A Imaculada Conceição conduziu Maria à total harmonia na Assunção pelo caminho doloroso da cruz. Nela está delineado o modelo cristão da verdadeira saúde que estava suspensa na cruz na pessoa de seu Filho e que floresceu na Ressurreição. Desde então, a verdadeira tensão para a única harmonia possível é a cruz jubilosa. Eis por que podemos dizer que a saúde não é só a ausência da doença, mas a cruz jubilosa, física e psíquica, social e espiritual, que é a única tensão aceitável para a verdadeira harmonia. Neste ponto, a cruz "espiritualiza-se", ou seja, o Espírito Santo, mediante o seu Amor todo-poderoso, faz com que a cruz, depois de ter sido a morte horrível, se tenha tornado jubilosa e fonte de vida e de bem-estar, verdadeira harmonia e verdadeira saúde:  "Ubi salus mundi pependit" (o madeiro onde foi suspenso o salvador do mundo). Esta alegria estimula-nos a diferenciar e a tornar presente hoje a esperança sólida da ressurreição, porque o amor do Espírito exige a cura como anúncio da presença, já efectiva, do Reino de Deus. Eis o sentido dos milagres de cura que Cristo realiza, e o sentido do paradigma cristão da saúde, o Logo do nosso Conselho:  o Bom Samaritano. Compreender a Imaculada Conceição como plenitude de harmonia seria voltar de maneira verdadeiramente nova às raízes da cultura europeia. Seria também compreender Lourdes como o lugar onde Deus, por intercessão de Nossa Senhora, concede com tanta frequência a cura aplicando a redenção que Cristo nos oferece. Desta forma, Lourdes torna-se um centro privilegiado da Nova Evangelização da cultura europeia, como presença actual do Reino de Deus que é harmonia, paz e saúde, com o surgir de uma nova comunidade de nações que deseja constituir-se vigorosa e plena, superando uma decadência devida a uma redução dos meros interesses económicos.
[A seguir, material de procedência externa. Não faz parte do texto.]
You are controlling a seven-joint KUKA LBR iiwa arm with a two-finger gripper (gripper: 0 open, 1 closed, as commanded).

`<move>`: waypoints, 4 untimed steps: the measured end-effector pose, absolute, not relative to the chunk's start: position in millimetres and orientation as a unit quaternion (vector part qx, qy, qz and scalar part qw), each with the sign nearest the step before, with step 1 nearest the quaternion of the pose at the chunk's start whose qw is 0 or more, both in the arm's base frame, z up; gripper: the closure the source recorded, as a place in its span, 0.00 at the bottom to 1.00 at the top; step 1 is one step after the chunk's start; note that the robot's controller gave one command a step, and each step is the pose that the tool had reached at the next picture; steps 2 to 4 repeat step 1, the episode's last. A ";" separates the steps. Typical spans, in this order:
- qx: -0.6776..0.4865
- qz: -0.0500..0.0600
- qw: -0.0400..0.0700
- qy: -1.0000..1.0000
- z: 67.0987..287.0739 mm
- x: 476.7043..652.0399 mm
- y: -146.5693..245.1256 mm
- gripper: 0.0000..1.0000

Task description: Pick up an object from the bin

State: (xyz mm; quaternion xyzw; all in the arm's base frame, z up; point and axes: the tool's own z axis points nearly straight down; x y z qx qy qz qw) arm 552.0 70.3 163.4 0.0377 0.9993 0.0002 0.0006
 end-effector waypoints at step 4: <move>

Que o Senhor Jesus, por intercessão da Imaculada Conceição de Maria, Sua Mãe, confira um renovado vigor à cultura europeia, concedendo os seus favores para uma revonada evangelização que, partindo da saúde que reina neste santuário de Lourdes, inculture a mensagem evangélica nas raízes mais profundas da nova Europa. Que a saúde, entendida no sentido de harmonia, paz, alegria, bem-estar e progresso médico, técnico e científico, respeitadora da vida humana, cultivada em benefício de todos, seja o manto materno com o qual a Imaculada Conceição, Nossa Senhora de Lourdes, cobre todos os seus filhos que a veneram com tanto amor.